K. Hovnanian intends to use the net proceeds from the offering of the Notes for general corporate purposes, including land acquisition and land development, and to fund the redemption (the “Redemption”) of all of K. Hovnanian’s outstanding 6.25% Senior Notes due 2015 (the “6.25% Senior Notes”) and to pay related fees and expenses. As of October 31, 2013, there were approximately $21.4 million aggregate principal amount of 6.25% Senior Notes outstanding. On January 10, 2014, concurrently with the closing of the offering, K. Hovnanian issued a notice of redemption to holders of the 6.25% Senior Notes specifying a redemption date for the 6.25% Senior Notes of February 9, 2014.

 

Item 2.03 Creation of a Direct Financial Obligation or an Obligation under an Off-Balance Sheet Arrangement of a Registrant.

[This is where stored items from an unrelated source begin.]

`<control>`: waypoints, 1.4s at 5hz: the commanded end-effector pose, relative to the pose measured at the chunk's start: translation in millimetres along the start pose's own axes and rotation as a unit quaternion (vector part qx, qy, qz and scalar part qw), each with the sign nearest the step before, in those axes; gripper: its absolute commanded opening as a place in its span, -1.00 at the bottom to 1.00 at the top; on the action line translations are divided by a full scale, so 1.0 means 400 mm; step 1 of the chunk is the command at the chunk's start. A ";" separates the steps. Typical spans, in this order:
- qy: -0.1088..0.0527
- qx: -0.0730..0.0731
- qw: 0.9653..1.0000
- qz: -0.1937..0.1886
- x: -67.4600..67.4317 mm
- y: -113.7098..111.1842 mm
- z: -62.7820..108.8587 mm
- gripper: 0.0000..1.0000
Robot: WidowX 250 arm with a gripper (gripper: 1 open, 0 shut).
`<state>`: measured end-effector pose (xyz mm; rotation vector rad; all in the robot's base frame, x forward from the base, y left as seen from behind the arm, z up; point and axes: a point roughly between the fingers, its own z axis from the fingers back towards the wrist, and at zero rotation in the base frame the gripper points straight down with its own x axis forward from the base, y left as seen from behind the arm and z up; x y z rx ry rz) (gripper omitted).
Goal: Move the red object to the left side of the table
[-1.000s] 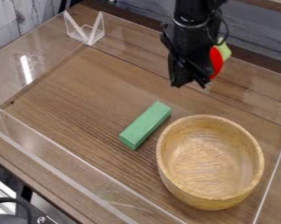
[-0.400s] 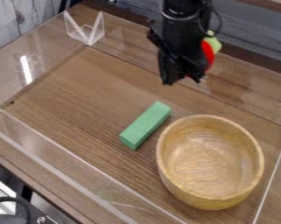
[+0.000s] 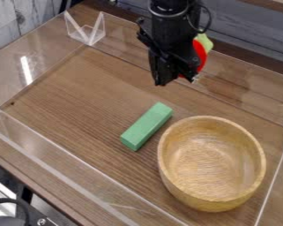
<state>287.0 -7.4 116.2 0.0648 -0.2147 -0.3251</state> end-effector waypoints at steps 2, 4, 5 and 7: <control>-0.016 0.001 1.000 0.026 -0.030 0.040 -0.001 -1.00; -0.005 0.005 0.998 0.058 -0.018 0.061 0.000 -1.00; -0.003 0.009 0.997 0.071 -0.033 0.095 0.026 -1.00; 0.008 0.021 0.993 0.119 -0.105 0.244 0.037 -1.00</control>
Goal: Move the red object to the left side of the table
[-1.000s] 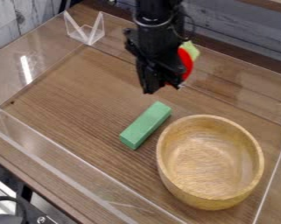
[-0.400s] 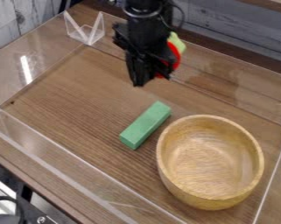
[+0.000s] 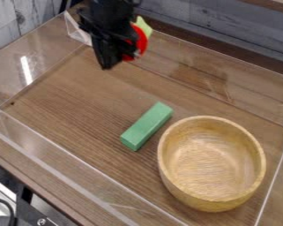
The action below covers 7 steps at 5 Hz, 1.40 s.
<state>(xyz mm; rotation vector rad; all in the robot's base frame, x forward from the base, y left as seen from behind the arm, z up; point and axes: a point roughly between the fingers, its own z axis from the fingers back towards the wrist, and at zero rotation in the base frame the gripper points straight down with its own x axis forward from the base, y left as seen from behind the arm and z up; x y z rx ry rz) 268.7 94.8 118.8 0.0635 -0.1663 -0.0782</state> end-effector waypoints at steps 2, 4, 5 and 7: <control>-0.003 0.023 0.999 0.046 0.026 0.147 -0.005 -1.00; 0.003 0.019 0.999 0.047 0.057 0.233 -0.060 -1.00; 0.002 0.015 0.999 0.037 0.071 0.262 -0.078 -1.00; -0.003 0.008 0.999 0.042 0.100 0.307 -0.061 -1.00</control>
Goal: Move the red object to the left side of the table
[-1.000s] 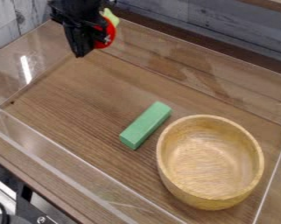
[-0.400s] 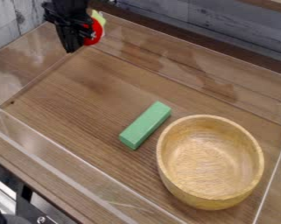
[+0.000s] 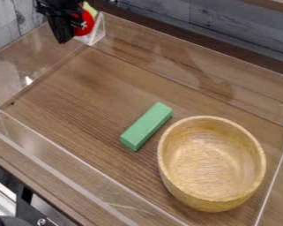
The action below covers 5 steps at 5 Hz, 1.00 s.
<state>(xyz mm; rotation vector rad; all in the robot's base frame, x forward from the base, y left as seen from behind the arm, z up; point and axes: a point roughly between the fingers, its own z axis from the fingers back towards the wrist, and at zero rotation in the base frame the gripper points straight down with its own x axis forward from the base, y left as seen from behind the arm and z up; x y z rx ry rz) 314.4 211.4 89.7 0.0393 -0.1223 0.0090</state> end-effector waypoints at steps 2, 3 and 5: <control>-0.040 -0.008 0.996 -0.076 0.042 0.001 0.074 -1.00; -0.044 -0.017 0.994 -0.097 0.042 -0.004 0.085 -1.00; -0.048 -0.032 0.989 -0.133 0.029 -0.010 0.104 -1.00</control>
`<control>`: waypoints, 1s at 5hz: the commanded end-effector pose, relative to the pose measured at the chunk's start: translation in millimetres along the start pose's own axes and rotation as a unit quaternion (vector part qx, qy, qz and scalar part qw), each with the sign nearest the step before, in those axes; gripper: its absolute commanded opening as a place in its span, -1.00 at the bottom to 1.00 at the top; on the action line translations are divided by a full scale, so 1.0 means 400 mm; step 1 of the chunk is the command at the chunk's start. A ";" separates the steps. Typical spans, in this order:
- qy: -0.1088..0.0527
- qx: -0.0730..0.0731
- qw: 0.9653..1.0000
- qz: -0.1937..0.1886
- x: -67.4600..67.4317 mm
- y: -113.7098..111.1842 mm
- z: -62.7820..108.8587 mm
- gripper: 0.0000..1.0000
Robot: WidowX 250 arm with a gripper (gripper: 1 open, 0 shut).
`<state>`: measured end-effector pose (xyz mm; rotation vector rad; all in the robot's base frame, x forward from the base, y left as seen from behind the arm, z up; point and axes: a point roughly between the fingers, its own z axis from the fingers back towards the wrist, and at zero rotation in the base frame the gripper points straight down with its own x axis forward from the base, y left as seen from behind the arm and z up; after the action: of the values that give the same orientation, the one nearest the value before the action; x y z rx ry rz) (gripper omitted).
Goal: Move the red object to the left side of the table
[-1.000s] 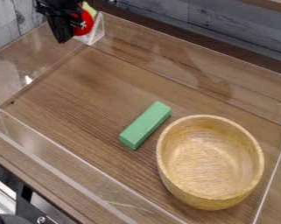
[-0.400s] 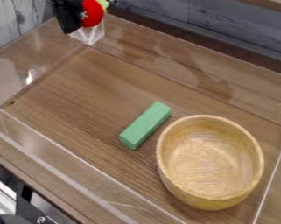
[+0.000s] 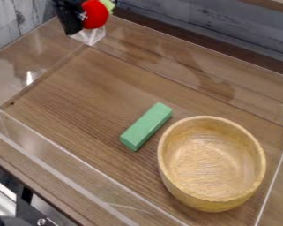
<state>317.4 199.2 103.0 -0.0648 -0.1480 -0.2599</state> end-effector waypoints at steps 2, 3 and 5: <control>-0.030 0.016 0.998 -0.059 0.022 0.032 0.059 -1.00; -0.030 0.009 0.996 -0.079 0.014 0.016 0.022 -1.00; -0.032 0.003 0.995 -0.098 -0.023 0.007 -0.016 -1.00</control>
<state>307.2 198.6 71.0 -0.1077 -0.1706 -0.4502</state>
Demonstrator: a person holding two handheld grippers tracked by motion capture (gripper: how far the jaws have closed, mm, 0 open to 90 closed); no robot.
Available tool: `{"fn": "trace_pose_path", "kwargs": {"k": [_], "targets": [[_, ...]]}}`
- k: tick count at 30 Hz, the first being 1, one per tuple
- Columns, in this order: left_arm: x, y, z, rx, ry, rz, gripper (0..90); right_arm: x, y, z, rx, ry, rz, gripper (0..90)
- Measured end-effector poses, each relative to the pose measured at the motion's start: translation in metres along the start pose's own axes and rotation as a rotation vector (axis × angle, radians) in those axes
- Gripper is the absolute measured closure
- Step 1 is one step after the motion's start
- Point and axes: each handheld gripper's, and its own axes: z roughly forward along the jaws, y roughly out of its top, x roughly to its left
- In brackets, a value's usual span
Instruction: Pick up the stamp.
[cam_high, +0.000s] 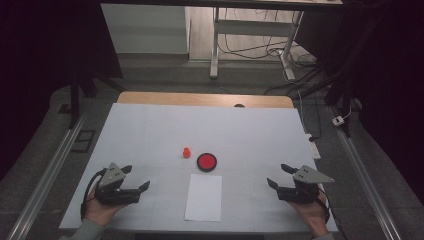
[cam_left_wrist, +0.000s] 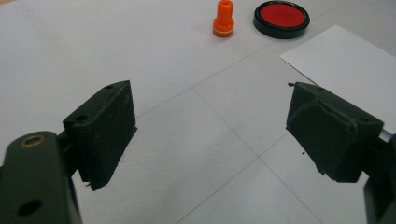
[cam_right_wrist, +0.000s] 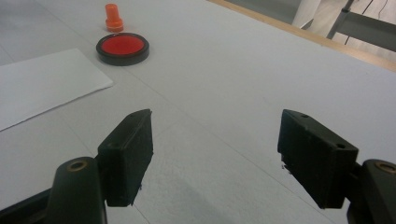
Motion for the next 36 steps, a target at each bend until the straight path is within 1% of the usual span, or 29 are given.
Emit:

The information set forth above under Item 1.01 is hereby incorporated by reference into this Item 2.03.

 

Item 9.01. Financial Statements and Exhibits.

(d) Exhibits.

 

Exhibit 4.1    Indenture dated as of January 10, 2014, relating to the 7.000% Senior Notes due 2019, among K. Hovnanian Enterprises, Inc., Hovnanian Enterprises, Inc., the other guarantors named therein and Wilmington Trust, National Association, as Trustee, including the form of 7.000% Senior Note due 2019.

 

2


SIGNATURES

Pursuant to the requirements of the Securities Exchange Act of 1934, the registrant has duly caused this report to be signed on its behalf by the undersigned hereunto duly authorized.

 

HOVNANIAN ENTERPRISES, INC.
(Registrant)
By:   /s/ J. Larry Sorsby
  Name: J. Larry Sorsby
 

Title: Executive Vice President and

Chief Financial Officer

Date: January 10, 2014


INDEX TO EXHIBITS

 

Exhibit Number

  

Exhibit

Exhibit 4.1    Indenture dated as of January 10, 2014, relating to the 7.000% Senior Notes due 2019, among K. Hovnanian Enterprises, Inc., Hovnanian Enterprises, Inc., the other guarantors named therein and Wilmington Trust, National Association, as Trustee, including the form of 7.000% Senior Note due 2019.